TASK GOAL ->
Produce an exact copy of the first line of the data below and each line after it, please, up to and including the one with "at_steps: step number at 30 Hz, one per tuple".

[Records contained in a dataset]
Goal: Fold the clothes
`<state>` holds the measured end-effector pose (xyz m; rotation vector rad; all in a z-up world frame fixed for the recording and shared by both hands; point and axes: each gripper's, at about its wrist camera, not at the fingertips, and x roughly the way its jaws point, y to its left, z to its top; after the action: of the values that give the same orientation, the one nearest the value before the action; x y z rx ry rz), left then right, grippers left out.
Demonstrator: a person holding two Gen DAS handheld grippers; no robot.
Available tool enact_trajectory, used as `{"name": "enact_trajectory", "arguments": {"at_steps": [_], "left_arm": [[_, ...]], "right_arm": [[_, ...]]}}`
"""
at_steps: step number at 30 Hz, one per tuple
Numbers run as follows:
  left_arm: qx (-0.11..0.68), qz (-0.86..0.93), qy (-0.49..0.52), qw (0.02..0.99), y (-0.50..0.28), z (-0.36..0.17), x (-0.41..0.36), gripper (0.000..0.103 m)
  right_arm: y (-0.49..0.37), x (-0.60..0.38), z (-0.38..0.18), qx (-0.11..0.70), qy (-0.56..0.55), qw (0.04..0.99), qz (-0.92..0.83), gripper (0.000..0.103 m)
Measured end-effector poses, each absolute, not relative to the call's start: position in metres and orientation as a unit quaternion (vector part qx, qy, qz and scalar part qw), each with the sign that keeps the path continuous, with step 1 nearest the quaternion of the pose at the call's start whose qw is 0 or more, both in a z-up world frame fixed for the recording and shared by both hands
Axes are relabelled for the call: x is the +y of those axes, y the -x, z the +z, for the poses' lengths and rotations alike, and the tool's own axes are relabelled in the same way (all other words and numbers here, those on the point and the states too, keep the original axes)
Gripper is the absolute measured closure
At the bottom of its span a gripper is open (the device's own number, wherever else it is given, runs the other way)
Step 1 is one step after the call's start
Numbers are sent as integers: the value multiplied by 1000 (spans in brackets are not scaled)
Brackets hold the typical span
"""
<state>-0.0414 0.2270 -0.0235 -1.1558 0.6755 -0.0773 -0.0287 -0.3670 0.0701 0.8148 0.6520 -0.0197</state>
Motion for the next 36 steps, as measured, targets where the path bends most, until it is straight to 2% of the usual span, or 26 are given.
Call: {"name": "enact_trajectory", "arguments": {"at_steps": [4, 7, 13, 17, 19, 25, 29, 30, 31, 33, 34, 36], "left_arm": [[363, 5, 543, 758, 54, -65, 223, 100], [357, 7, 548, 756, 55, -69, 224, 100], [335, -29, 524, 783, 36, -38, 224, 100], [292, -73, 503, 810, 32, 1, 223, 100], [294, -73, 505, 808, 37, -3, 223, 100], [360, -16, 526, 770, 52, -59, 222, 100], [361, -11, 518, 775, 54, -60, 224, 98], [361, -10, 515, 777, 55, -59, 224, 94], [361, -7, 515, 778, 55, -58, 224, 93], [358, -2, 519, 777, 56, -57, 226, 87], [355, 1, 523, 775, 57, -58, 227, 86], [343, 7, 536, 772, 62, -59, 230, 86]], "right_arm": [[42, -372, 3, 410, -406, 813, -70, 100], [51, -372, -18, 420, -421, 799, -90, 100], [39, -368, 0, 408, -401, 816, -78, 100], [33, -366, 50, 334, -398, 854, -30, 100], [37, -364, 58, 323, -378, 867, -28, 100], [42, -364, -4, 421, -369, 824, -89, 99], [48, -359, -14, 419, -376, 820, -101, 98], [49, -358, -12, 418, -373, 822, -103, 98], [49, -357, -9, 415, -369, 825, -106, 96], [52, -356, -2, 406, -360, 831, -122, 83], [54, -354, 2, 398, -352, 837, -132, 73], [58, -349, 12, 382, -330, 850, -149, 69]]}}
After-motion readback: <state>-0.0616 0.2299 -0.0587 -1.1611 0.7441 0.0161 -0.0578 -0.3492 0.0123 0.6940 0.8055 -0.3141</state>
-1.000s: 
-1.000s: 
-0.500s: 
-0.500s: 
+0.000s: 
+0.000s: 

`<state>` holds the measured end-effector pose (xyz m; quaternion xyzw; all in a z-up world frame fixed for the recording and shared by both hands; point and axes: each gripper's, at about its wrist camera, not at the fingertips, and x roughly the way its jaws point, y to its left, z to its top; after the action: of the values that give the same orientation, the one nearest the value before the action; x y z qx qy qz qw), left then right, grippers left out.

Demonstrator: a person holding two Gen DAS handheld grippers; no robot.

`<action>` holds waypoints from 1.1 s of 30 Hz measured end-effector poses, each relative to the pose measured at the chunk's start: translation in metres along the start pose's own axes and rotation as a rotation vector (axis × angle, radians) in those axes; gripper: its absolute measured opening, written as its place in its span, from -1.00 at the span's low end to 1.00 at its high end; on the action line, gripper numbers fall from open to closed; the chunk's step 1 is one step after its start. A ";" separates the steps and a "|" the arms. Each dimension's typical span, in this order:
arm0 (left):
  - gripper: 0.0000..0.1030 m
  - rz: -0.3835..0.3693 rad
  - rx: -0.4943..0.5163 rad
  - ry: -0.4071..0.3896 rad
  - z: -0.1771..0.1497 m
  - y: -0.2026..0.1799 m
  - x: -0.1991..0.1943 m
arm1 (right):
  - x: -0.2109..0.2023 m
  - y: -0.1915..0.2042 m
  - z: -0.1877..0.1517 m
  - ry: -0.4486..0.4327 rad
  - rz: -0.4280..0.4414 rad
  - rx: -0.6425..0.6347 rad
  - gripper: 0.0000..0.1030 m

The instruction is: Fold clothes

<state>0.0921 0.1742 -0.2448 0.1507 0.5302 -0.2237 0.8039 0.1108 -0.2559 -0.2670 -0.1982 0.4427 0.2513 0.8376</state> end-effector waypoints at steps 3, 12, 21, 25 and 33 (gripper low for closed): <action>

COMPLETED EXERCISE ->
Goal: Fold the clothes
`<state>` holds the measured end-effector pose (xyz m; rotation vector rad; all in a z-up world frame fixed for the recording and shared by both hands; point and axes: each gripper's, at about its wrist camera, not at the fingertips, and x roughly the way its jaws point, y to its left, z to its top; after the action: of the values that give the same orientation, the one nearest the value before the action; x y z rx ry rz), left then right, grippers left out.
Demonstrator: a person holding two Gen DAS handheld grippers; no robot.
Available tool enact_trajectory, used as `{"name": "enact_trajectory", "arguments": {"at_steps": [_], "left_arm": [[_, ...]], "right_arm": [[_, ...]]}}`
"""
at_steps: step number at 30 Hz, one per tuple

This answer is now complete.